Constructing dynamic mathematical models of biological systems requires estimating unknown parameters from available experimental data, usually using a statistical fitting procedure. This procedure is usually called parameter identification, parameter estimation, model fitting, or model calibration. In animal science, parameter identification is often performed without analytic considerations on the possibility of determining unique values of the model parameters. These analytical studies are related to the mathematical property of structural identifiability, which refers to the theoretical ability to recover unique values of the model parameters from the measures defined in an experimental setup and use the model structure as the sole basis. The structural identifiability analysis is a powerful tool for model construction because it informs whether the parameter identification problem is well-posed (i.e., the problem has a unique solution). Structural identifiability analysis is helpful to determine which actions (e.g., model reparameterization, choice of new data measurements, and change of the model structure) are needed to render the model parameters identifiable (when possible). The mathematical technicalities associated with structural identifiability analysis are very sophisticated. However, the development of dedicated, freely available software tools enables the application of identifiability analysis without needing to be an expert in mathematics and computer programming. We refer to such a non-expert user as a practitioner for hands-on purposes. However, a practitioner should be familiar with the model construction and software implementation process. In this paper, we propose to adopt a practitioner approach that takes advantage of available software tools to integrate identifiability analysis in the modeling practice in the animal science field. The application of structural identifiability implies switching our regard of the parameter identification problem as a downstream process (after data collection) to an upstream process (before data collection) where experiment design is applied to guarantee identifiability. This upstream approach will substantially improve the workflow of model construction toward robust and valuable models in animal science. Illustrative examples with different levels of complexity support our work. The source codes of the examples were provided for learning purposes and to promote open science practices.

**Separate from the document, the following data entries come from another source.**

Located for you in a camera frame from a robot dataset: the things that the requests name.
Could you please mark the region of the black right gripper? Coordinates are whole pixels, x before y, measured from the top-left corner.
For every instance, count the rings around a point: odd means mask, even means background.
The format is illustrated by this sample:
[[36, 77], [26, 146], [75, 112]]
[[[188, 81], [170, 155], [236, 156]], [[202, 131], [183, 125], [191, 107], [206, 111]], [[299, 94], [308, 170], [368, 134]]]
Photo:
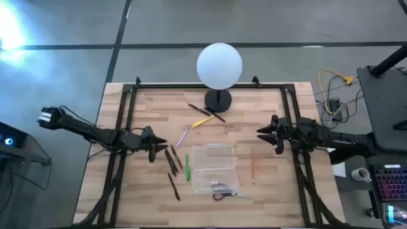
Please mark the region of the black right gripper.
[[256, 132], [262, 134], [257, 135], [257, 138], [273, 145], [278, 155], [281, 155], [284, 151], [284, 141], [289, 141], [292, 150], [297, 153], [300, 151], [301, 143], [298, 129], [290, 118], [278, 117], [273, 114], [271, 123]]

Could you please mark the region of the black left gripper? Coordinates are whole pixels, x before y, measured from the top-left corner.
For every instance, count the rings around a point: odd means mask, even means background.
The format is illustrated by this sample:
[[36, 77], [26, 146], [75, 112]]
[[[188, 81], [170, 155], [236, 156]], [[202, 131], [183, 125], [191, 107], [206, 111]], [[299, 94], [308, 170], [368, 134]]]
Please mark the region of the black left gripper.
[[150, 163], [155, 161], [156, 154], [159, 151], [168, 147], [167, 145], [161, 145], [161, 143], [165, 142], [167, 142], [167, 140], [154, 135], [153, 129], [150, 126], [144, 127], [139, 135], [126, 130], [122, 130], [119, 134], [121, 152], [128, 150], [131, 152], [140, 150], [147, 151]]

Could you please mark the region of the yellow highlighter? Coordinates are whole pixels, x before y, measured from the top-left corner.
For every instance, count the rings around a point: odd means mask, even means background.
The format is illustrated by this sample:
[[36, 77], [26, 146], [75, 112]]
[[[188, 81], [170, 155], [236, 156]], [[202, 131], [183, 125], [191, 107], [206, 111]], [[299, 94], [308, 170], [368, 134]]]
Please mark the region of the yellow highlighter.
[[198, 121], [198, 122], [196, 122], [196, 123], [192, 124], [192, 126], [191, 126], [191, 127], [192, 127], [192, 128], [198, 127], [199, 125], [201, 125], [201, 124], [203, 124], [203, 123], [205, 123], [205, 122], [207, 122], [207, 121], [211, 120], [213, 117], [214, 117], [214, 115], [209, 116], [209, 117], [208, 117], [208, 118], [206, 118], [206, 119], [200, 120], [200, 121]]

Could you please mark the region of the clear plastic supply box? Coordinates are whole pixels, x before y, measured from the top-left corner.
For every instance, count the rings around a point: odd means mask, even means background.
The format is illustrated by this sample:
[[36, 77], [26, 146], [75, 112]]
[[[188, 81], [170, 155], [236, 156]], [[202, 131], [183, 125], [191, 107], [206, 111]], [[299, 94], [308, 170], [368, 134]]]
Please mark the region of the clear plastic supply box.
[[239, 192], [233, 146], [206, 144], [192, 147], [191, 182], [197, 194]]

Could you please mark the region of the pink pen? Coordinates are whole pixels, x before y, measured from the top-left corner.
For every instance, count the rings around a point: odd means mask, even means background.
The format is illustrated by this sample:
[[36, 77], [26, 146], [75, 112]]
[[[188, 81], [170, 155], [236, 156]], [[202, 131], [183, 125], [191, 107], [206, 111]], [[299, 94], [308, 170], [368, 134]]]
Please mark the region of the pink pen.
[[176, 148], [180, 146], [180, 144], [182, 143], [182, 141], [184, 140], [184, 138], [187, 136], [188, 132], [191, 129], [191, 125], [187, 125], [185, 128], [184, 133], [182, 134], [182, 136], [180, 137], [180, 139], [178, 140], [178, 142], [176, 143]]

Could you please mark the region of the black power adapter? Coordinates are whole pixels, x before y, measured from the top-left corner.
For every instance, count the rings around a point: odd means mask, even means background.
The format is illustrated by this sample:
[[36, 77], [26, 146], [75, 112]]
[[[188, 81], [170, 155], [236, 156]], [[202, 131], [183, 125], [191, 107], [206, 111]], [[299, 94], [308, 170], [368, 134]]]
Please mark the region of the black power adapter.
[[330, 99], [328, 102], [330, 111], [332, 113], [332, 120], [333, 121], [342, 121], [343, 115], [342, 111], [340, 110], [342, 103], [339, 99]]

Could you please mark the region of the black and red scissors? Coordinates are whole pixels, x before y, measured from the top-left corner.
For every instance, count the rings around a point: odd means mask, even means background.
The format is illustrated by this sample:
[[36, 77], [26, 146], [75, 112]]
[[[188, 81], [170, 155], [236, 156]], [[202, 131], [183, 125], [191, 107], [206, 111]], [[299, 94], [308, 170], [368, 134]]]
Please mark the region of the black and red scissors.
[[220, 201], [225, 197], [242, 197], [252, 199], [250, 195], [243, 194], [237, 190], [233, 190], [223, 183], [213, 183], [211, 184], [213, 190], [212, 197], [215, 201]]

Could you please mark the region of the white paper sheet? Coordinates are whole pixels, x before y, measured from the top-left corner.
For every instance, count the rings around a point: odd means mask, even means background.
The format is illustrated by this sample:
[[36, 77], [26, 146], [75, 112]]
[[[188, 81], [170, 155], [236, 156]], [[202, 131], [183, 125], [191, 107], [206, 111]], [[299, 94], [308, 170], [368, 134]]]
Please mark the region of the white paper sheet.
[[334, 176], [346, 178], [345, 162], [332, 165], [332, 169]]

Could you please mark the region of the white globe lamp, black base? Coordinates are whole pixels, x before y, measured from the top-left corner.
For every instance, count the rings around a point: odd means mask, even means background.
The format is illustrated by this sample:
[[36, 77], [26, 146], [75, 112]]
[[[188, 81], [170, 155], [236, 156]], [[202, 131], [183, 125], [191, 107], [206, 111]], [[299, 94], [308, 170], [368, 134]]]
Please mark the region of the white globe lamp, black base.
[[200, 81], [209, 88], [205, 107], [215, 113], [227, 111], [232, 103], [228, 89], [238, 82], [243, 71], [243, 60], [237, 49], [226, 43], [213, 43], [200, 52], [196, 69]]

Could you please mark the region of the white mug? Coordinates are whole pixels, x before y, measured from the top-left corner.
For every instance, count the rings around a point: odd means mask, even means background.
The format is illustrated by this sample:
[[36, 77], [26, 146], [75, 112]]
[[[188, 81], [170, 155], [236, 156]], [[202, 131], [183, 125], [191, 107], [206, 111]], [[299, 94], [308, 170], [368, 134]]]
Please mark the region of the white mug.
[[363, 181], [366, 183], [372, 182], [371, 174], [368, 169], [358, 168], [351, 172], [351, 176], [356, 181]]

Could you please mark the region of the black side desk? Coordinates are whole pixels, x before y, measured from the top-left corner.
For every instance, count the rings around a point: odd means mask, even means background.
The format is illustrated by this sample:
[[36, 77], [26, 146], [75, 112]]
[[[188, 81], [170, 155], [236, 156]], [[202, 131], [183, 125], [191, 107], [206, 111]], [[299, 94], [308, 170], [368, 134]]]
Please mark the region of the black side desk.
[[393, 128], [407, 121], [407, 75], [390, 69], [381, 78], [375, 78], [367, 67], [358, 68], [357, 75], [377, 148], [407, 153], [407, 129]]

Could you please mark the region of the backlit computer keyboard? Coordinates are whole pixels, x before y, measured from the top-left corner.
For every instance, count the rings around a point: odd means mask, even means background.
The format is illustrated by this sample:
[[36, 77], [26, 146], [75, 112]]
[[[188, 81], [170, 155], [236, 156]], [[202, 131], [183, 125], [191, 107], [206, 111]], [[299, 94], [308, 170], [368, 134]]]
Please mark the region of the backlit computer keyboard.
[[407, 164], [378, 165], [373, 171], [383, 202], [407, 202]]

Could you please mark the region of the black pole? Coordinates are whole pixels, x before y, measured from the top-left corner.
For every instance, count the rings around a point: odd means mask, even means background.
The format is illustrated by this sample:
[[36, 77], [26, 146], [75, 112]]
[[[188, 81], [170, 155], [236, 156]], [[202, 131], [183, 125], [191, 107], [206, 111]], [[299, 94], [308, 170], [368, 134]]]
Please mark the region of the black pole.
[[387, 57], [383, 62], [379, 63], [377, 66], [372, 68], [372, 70], [370, 70], [370, 73], [373, 77], [380, 78], [391, 67], [394, 67], [397, 63], [399, 63], [406, 57], [407, 57], [407, 45], [403, 45], [392, 55]]

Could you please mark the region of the black device with blue light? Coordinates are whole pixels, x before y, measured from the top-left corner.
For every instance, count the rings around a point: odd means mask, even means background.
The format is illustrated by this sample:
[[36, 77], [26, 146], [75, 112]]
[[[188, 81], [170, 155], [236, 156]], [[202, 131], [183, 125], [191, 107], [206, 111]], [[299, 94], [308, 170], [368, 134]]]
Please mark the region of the black device with blue light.
[[0, 160], [2, 159], [27, 160], [43, 166], [51, 164], [50, 157], [33, 136], [0, 122]]

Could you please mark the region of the glowing blue device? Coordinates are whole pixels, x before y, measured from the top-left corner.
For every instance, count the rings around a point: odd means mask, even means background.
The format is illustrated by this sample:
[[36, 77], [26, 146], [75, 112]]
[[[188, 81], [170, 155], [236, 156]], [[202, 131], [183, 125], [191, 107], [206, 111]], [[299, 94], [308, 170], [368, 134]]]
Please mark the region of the glowing blue device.
[[407, 225], [407, 209], [396, 205], [385, 204], [383, 213], [386, 223], [393, 226]]

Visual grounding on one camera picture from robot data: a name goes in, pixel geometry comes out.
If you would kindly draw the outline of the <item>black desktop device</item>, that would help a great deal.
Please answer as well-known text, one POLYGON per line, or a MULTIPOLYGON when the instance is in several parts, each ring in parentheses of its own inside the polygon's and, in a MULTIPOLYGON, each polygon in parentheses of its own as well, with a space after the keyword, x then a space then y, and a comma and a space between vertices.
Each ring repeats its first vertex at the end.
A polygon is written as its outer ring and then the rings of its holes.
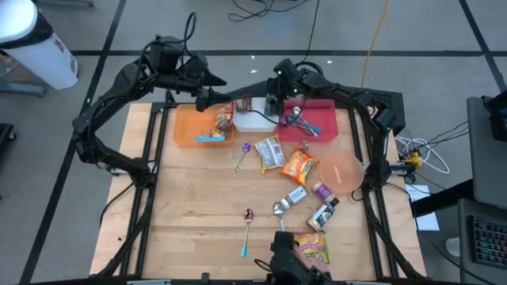
POLYGON ((507 142, 507 89, 496 97, 482 96, 482 103, 490 113, 490 123, 494 138, 507 142))

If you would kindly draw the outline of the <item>orange ramen packet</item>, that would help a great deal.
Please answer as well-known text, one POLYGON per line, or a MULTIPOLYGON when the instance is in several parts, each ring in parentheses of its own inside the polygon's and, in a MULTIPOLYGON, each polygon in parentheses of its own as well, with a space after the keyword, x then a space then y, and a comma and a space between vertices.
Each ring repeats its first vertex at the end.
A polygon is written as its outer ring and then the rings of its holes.
POLYGON ((280 171, 302 186, 307 184, 309 176, 318 164, 318 161, 309 154, 309 149, 308 141, 301 142, 280 171))

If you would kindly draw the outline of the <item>black keyboard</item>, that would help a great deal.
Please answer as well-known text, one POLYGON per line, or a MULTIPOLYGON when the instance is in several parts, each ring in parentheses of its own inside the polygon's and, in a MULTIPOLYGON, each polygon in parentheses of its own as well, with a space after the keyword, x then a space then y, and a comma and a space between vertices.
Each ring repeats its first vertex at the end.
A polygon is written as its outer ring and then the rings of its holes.
POLYGON ((468 216, 471 259, 478 264, 507 269, 507 226, 468 216))

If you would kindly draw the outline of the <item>teal silicone spoon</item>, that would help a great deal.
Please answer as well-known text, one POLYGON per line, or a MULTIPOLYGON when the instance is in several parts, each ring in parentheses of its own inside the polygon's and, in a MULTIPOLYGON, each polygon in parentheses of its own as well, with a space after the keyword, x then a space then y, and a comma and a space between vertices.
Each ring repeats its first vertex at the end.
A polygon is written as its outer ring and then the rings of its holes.
POLYGON ((306 120, 304 120, 302 117, 298 117, 296 119, 287 118, 286 122, 287 122, 288 126, 295 127, 297 129, 299 129, 306 136, 319 137, 322 133, 322 129, 320 127, 316 127, 314 125, 311 125, 306 120))

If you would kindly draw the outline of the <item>grey stand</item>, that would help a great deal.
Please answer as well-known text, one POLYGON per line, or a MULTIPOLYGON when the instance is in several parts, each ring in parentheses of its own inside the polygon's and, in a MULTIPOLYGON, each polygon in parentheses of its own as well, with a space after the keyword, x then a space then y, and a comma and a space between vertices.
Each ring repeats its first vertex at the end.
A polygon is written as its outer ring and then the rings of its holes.
POLYGON ((38 85, 6 82, 0 79, 0 93, 21 93, 43 97, 46 89, 38 85))
POLYGON ((94 0, 32 0, 37 4, 88 5, 95 7, 94 0))

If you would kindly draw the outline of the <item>red plastic bin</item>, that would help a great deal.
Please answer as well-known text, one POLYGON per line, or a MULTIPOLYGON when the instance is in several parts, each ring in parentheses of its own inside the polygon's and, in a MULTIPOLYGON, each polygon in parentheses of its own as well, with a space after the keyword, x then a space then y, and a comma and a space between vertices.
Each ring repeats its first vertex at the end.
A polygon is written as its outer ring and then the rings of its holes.
POLYGON ((290 99, 284 102, 284 111, 276 129, 278 137, 284 142, 329 142, 337 137, 338 127, 335 113, 335 104, 326 99, 290 99), (319 137, 306 136, 299 129, 283 123, 283 117, 292 116, 292 109, 298 106, 303 111, 302 117, 311 125, 320 127, 322 133, 319 137))

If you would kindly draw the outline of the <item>white plastic bin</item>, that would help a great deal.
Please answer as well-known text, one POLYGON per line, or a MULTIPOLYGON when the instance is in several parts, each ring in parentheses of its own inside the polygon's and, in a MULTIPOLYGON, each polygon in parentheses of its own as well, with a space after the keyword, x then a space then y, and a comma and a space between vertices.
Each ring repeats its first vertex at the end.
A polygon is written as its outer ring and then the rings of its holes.
POLYGON ((244 133, 269 133, 278 127, 278 116, 265 114, 265 97, 252 98, 252 109, 247 114, 234 111, 233 124, 244 133))

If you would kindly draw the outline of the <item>white label spice jar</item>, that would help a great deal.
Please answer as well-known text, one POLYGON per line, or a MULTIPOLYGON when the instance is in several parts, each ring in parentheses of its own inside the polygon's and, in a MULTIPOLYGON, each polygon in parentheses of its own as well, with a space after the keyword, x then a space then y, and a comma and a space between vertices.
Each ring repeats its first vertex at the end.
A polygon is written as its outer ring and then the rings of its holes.
POLYGON ((296 205, 298 202, 303 200, 308 195, 307 190, 303 186, 289 192, 281 201, 283 209, 289 210, 291 207, 296 205))

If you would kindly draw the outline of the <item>white trash can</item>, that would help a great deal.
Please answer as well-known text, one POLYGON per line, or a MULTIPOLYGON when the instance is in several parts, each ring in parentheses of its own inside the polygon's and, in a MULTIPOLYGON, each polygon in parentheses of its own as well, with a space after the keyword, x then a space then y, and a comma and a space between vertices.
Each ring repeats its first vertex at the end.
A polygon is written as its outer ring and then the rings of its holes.
POLYGON ((0 0, 0 50, 47 85, 78 82, 78 62, 31 0, 0 0))

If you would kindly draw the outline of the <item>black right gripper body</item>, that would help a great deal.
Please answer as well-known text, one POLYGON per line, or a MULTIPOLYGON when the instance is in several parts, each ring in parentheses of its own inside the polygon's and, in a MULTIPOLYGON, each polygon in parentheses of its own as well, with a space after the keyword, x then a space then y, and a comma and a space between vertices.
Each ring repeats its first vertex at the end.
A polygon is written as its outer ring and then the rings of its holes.
POLYGON ((268 78, 265 81, 266 97, 276 99, 288 99, 291 96, 292 87, 290 82, 281 78, 268 78))

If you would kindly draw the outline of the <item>white paper sheet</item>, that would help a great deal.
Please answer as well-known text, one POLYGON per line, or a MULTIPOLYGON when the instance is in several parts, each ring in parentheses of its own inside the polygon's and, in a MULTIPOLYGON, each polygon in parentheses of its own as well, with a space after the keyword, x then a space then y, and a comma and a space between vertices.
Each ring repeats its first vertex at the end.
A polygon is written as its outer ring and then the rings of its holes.
MULTIPOLYGON (((410 201, 416 202, 418 200, 421 200, 423 198, 429 197, 430 192, 427 185, 421 185, 421 184, 407 184, 406 190, 408 191, 410 195, 410 201)), ((420 217, 417 217, 415 219, 416 226, 419 230, 422 231, 439 231, 439 223, 437 221, 436 214, 434 212, 422 215, 420 217)))

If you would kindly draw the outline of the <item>purple label spice jar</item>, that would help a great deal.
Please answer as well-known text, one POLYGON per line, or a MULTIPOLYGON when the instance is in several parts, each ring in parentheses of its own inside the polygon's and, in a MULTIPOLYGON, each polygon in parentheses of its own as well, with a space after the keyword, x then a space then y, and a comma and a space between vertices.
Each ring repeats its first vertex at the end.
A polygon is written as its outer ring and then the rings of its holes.
POLYGON ((321 181, 317 181, 312 190, 325 203, 333 203, 337 199, 321 181))

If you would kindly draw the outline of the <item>yellow and green ramen packet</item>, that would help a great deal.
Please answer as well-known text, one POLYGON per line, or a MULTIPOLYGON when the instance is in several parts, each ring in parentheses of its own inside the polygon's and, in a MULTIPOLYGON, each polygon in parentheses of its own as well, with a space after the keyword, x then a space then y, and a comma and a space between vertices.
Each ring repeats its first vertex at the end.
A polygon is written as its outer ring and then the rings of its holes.
POLYGON ((295 243, 302 254, 309 259, 318 259, 325 264, 330 263, 329 250, 324 232, 293 232, 295 243))

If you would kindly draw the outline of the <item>red and white ramen packet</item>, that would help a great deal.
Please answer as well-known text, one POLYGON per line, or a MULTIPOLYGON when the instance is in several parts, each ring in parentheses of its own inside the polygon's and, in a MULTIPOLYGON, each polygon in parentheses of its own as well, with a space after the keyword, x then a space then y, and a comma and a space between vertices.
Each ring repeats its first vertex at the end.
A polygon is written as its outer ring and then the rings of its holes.
POLYGON ((215 128, 220 131, 225 131, 232 124, 234 116, 234 103, 225 104, 220 107, 215 117, 215 128))

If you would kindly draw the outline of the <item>black cap spice jar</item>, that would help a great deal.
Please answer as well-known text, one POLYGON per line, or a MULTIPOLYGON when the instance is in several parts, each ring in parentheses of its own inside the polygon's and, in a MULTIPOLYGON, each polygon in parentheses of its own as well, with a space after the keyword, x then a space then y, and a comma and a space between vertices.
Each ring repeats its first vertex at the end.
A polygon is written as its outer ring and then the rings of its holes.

构建生物系统的动态数学模型需要根据可用的实验数据来估计未知参数,通常使用统计拟合程序。这个过程通常被称为参数识别、参数估计、模型拟合或模型校准。在动物科学中,参数识别通常是在没有对确定模型参数的唯一值的可能性进行分析考虑的情况下进行的。这些分析研究与结构可识别性的数学性质有关,结构可识别性是指从实验设置中定义的测量中恢复模型参数的唯一值并仅使用模型结构作为唯一基础的理论能力。结构可识别性分析是模型构建的有力工具,因为它可以告知参数识别问题是否有良好的定义(即,问题是否有唯一的解)。结构可识别性分析有助于确定需要采取哪些行动(例如,模型重新参数化、选择新的数据测量、改变模型结构)来使模型参数可识别(在可能的情况下)。与结构可识别性分析相关的数学技术非常复杂。然而,专用免费软件工具的开发使得可以在不需要成为数学和计算机编程专家的情况下应用可识别性分析。出于实际目的,我们将这样的非专家用户称为从业者。然而,从业者应该熟悉模型构建和软件实现过程。在本文中,我们建议采用从业者方法,利用可用的软件工具将可识别性分析集成到动物科学领域的建模实践中。结构可识别性的应用意味着将我们对参数识别问题的关注从数据收集后(下游过程)转换为数据收集前(上游过程),在这个过程中应用实验设计来保证可识别性。这种上游方法将大大改进模型构建的工作流程,使其在动物科学中建立稳健且有价值的模型。不同复杂程度的实例说明了我们的工作。为了促进开放科学实践,提供了示例的源代码以供学习。